§ **What is needed**
Return, without pictures, the lines from the start of the data through the one that contains "Return the outline of every instance of the white robot".

§ **Given records**

------------------------

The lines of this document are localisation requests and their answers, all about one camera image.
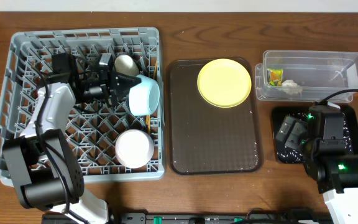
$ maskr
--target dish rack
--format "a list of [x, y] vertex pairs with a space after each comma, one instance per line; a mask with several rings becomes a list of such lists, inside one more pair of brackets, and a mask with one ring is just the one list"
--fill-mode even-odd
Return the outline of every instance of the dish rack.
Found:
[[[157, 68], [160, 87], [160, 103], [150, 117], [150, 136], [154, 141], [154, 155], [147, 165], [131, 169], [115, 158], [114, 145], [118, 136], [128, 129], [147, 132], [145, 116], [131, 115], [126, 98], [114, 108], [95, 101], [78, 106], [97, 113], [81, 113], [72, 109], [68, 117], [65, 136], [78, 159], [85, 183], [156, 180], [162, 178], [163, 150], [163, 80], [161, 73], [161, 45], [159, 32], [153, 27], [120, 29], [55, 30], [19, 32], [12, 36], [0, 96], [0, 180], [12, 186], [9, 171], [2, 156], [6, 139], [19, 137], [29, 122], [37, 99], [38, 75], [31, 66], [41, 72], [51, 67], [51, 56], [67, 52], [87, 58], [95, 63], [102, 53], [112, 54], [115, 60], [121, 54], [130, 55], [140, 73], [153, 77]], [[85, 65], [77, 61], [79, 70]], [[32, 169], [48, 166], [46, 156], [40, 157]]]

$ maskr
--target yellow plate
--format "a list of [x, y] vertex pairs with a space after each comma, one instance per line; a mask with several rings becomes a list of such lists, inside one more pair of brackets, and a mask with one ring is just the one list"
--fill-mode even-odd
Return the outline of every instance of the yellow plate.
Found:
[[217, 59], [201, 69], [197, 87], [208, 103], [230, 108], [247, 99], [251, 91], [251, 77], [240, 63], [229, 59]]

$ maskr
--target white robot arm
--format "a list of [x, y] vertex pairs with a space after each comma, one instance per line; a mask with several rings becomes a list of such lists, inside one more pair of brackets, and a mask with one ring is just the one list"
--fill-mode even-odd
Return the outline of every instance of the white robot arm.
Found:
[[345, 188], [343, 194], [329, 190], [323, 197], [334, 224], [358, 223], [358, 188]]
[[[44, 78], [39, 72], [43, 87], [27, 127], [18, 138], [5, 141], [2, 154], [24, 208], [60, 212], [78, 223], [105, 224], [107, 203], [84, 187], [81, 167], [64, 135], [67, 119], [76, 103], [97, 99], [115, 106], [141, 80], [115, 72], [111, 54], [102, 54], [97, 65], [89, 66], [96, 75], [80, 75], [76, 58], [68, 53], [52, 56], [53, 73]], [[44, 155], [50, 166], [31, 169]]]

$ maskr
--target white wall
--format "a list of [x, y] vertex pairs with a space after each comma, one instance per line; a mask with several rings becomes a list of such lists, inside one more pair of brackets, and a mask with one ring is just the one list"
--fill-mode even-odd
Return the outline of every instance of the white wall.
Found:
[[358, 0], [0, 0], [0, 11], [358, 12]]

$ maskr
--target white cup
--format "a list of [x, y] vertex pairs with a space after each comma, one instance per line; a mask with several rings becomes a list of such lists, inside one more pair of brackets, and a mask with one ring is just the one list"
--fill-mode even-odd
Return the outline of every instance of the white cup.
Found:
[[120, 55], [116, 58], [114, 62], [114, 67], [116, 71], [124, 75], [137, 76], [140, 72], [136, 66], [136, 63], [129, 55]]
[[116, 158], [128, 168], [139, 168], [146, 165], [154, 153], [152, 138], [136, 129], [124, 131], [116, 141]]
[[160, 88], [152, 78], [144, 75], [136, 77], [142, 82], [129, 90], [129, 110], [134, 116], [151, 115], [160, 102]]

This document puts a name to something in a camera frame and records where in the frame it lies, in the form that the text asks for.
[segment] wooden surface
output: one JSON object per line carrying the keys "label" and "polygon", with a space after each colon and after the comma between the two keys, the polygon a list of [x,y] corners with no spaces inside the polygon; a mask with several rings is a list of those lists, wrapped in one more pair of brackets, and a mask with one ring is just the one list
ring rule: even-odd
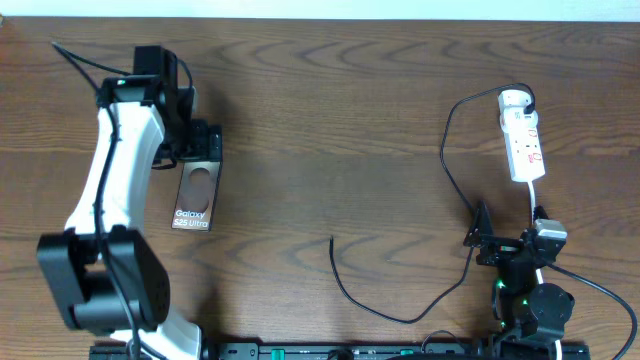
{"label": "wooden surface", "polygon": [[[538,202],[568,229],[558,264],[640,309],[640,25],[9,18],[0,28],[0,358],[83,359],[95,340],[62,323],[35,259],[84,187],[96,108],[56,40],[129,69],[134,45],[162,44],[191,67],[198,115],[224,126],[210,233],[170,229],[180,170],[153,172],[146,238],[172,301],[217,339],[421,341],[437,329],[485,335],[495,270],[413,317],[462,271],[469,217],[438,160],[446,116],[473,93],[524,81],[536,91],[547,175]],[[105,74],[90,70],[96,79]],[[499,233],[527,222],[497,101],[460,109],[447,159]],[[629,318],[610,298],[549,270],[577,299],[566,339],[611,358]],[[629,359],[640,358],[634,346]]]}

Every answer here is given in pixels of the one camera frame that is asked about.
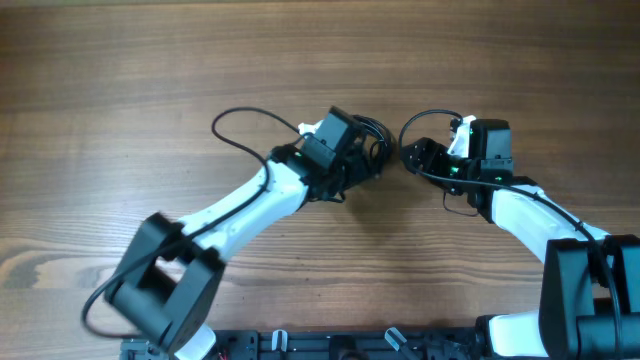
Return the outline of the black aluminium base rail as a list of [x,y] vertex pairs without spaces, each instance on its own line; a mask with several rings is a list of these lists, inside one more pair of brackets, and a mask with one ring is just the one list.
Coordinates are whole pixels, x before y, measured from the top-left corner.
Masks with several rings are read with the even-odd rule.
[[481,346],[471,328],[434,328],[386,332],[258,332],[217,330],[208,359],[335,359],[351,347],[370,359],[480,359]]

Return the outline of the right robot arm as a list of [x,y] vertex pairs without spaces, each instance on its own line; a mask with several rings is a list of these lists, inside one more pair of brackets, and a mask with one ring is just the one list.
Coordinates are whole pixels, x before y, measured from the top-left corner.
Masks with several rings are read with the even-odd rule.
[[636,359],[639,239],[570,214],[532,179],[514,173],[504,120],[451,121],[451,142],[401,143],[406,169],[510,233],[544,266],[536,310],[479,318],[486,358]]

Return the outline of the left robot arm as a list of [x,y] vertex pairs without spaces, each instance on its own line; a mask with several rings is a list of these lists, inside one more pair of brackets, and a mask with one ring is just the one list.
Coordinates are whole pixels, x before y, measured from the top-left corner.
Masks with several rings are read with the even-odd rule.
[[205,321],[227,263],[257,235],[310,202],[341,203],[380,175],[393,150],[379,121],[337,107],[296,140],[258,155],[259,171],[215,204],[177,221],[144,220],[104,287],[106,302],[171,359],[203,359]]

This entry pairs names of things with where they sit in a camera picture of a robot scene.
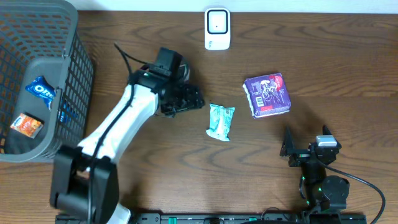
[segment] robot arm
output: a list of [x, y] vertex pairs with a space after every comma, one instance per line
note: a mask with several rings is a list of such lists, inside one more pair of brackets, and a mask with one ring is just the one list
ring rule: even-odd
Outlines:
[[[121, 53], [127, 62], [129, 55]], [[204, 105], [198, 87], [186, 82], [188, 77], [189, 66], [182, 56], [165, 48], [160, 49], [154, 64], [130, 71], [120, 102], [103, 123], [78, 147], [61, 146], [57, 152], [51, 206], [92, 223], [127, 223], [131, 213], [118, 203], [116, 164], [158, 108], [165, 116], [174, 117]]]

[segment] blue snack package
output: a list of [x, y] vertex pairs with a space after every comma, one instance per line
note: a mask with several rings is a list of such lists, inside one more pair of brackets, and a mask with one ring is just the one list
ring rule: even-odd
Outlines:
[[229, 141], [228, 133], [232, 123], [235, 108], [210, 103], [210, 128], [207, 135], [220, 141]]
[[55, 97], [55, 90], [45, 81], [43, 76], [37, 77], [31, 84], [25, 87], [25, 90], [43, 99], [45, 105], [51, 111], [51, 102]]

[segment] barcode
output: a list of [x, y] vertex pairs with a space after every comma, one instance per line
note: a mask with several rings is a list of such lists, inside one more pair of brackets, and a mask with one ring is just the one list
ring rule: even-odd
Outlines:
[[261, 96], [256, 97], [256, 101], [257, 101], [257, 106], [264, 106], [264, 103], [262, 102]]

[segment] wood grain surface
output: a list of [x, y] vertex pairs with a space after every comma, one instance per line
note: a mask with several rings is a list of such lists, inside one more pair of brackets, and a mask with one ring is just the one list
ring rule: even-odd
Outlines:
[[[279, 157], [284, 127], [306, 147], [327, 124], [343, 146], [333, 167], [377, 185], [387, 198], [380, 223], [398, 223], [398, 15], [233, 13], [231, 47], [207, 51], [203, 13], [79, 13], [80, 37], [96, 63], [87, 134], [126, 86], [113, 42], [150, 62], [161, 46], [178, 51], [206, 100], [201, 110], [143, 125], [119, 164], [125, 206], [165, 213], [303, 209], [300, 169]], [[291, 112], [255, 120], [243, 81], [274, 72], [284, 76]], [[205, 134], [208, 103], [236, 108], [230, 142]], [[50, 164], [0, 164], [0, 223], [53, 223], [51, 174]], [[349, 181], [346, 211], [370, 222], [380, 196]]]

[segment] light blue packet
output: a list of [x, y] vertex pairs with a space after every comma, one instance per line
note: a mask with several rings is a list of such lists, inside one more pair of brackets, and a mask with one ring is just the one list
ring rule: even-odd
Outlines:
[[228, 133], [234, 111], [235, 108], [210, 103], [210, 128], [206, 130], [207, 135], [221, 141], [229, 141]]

------------------------

§ **Response**
The lines of this document are localisation requests and their answers, all about one camera image.
$ maskr
--target dish rack
--format "a list of [x, y] vertex pairs with a space after each comma, one instance per line; a mask with several rings becomes a list of such lists, inside one more pair of brackets, and a mask with one ring is just the one list"
--fill-mode even-odd
Return the outline of every instance of the dish rack.
Found:
[[[157, 68], [160, 87], [160, 103], [150, 117], [150, 136], [154, 141], [154, 155], [147, 165], [131, 169], [115, 158], [114, 145], [118, 136], [128, 129], [147, 132], [145, 116], [131, 115], [126, 98], [114, 108], [95, 101], [78, 106], [97, 113], [81, 113], [72, 109], [68, 117], [65, 136], [78, 159], [85, 183], [156, 180], [162, 178], [163, 150], [163, 80], [161, 73], [161, 45], [159, 32], [153, 27], [120, 29], [55, 30], [19, 32], [12, 36], [0, 96], [0, 180], [12, 186], [9, 171], [2, 156], [6, 139], [19, 137], [29, 122], [37, 99], [38, 75], [31, 66], [41, 72], [51, 67], [51, 56], [67, 52], [87, 58], [95, 63], [102, 53], [112, 54], [115, 60], [121, 54], [130, 55], [140, 73], [153, 77]], [[85, 65], [77, 61], [79, 70]], [[32, 169], [48, 166], [46, 156], [40, 157]]]

$ maskr
--target yellow plate
--format "a list of [x, y] vertex pairs with a space after each comma, one instance per line; a mask with several rings becomes a list of such lists, inside one more pair of brackets, and a mask with one ring is just the one list"
--fill-mode even-odd
Return the outline of every instance of the yellow plate.
Found:
[[217, 59], [201, 69], [197, 87], [208, 103], [230, 108], [247, 99], [251, 91], [251, 77], [240, 63], [229, 59]]

$ maskr
--target white robot arm
--format "a list of [x, y] vertex pairs with a space after each comma, one instance per line; a mask with several rings becomes a list of such lists, inside one more pair of brackets, and a mask with one ring is just the one list"
--fill-mode even-odd
Return the outline of every instance of the white robot arm.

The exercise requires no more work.